-- EXERCISE REQUIREMENTS --
Copy all the lines of the data that include the word "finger".

-- DATA PROVIDED --
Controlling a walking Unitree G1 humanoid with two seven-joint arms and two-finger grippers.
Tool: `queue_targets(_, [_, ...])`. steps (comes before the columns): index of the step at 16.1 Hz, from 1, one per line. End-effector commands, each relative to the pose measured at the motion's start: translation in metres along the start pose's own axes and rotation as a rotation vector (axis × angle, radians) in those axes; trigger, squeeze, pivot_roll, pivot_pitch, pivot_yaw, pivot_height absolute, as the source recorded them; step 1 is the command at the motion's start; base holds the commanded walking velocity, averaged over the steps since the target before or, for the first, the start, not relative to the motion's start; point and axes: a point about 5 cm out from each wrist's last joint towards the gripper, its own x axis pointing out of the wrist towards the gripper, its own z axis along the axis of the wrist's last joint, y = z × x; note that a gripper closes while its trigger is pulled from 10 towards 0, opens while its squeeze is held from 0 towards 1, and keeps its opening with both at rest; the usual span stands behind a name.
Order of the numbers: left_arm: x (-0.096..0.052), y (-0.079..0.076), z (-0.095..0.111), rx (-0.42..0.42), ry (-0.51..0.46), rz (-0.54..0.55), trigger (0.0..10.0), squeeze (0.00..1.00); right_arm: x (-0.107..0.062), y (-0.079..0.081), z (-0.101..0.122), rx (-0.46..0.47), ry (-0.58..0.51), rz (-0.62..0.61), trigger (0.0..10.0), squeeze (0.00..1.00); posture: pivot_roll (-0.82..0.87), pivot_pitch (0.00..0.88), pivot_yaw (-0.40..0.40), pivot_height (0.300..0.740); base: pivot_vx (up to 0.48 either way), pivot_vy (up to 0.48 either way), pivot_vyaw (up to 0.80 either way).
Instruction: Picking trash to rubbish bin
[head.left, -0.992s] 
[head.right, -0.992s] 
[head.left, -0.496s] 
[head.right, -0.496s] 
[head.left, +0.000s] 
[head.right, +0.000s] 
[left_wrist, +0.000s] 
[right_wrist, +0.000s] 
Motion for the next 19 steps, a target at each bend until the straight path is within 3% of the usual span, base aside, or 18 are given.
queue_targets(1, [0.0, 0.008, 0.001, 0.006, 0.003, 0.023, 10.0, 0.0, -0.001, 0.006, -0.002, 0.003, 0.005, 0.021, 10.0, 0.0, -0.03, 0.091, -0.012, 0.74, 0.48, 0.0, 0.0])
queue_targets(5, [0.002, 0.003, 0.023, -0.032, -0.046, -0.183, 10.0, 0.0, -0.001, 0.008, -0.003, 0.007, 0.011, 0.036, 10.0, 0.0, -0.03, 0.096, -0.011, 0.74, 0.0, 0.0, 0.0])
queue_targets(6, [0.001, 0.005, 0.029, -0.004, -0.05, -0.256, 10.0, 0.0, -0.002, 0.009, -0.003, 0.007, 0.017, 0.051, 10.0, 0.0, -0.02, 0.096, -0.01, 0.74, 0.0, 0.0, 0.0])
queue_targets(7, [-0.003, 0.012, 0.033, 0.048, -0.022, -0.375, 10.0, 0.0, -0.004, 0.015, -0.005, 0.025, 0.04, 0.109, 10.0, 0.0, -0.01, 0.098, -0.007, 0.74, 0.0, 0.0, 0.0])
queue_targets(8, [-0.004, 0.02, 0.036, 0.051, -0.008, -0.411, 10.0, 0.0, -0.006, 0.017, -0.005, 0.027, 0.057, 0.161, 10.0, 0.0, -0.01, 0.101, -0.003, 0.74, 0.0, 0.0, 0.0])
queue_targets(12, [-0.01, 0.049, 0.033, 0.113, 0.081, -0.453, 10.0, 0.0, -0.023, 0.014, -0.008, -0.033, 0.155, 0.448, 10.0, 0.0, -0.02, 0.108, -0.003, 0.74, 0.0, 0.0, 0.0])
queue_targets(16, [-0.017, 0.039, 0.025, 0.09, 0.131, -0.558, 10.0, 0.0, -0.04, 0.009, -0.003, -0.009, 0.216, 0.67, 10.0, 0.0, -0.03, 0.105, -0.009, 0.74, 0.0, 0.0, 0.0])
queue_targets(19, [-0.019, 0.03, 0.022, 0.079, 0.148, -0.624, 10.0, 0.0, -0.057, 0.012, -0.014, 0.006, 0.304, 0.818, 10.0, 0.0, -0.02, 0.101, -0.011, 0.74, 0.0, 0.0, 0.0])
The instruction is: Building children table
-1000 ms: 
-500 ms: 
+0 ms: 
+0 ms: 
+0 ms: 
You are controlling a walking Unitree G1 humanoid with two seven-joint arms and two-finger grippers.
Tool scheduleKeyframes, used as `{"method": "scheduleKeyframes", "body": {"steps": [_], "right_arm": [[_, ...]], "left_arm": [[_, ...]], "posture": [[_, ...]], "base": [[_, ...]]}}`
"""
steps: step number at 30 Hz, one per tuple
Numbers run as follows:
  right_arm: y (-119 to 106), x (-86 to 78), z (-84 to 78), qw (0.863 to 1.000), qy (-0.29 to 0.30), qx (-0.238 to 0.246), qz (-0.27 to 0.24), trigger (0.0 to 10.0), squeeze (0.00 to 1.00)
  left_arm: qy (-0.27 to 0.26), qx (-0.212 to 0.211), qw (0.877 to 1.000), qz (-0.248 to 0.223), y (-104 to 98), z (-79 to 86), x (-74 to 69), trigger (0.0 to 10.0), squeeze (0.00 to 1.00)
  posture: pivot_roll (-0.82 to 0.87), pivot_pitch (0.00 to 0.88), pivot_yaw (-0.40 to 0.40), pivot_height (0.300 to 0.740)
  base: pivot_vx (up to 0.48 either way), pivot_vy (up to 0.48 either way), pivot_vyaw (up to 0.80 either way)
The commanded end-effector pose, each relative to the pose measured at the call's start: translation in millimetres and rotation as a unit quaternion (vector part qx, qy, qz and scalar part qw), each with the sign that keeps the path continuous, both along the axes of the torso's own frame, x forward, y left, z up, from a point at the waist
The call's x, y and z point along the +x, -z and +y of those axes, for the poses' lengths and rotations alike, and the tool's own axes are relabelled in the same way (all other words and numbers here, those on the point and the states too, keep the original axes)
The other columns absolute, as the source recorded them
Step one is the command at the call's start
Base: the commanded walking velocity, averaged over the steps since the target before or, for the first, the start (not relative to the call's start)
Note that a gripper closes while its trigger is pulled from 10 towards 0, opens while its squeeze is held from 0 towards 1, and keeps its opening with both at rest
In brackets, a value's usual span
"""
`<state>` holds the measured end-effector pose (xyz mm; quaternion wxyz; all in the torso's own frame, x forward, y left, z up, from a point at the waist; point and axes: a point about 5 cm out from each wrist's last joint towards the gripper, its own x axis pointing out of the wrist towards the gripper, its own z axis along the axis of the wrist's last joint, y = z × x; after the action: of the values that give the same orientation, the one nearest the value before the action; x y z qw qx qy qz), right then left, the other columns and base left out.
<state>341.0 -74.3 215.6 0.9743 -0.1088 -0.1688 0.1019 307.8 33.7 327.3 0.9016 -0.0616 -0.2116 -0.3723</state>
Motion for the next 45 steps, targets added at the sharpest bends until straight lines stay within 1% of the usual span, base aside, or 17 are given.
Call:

-- REPLY TO THE EXERCISE --
Controlling a walking Unitree G1 humanoid with two seven-joint arms and two-finger grippers.
You are controlling a walking Unitree G1 humanoid with two seven-joint arms and two-finger grippers.

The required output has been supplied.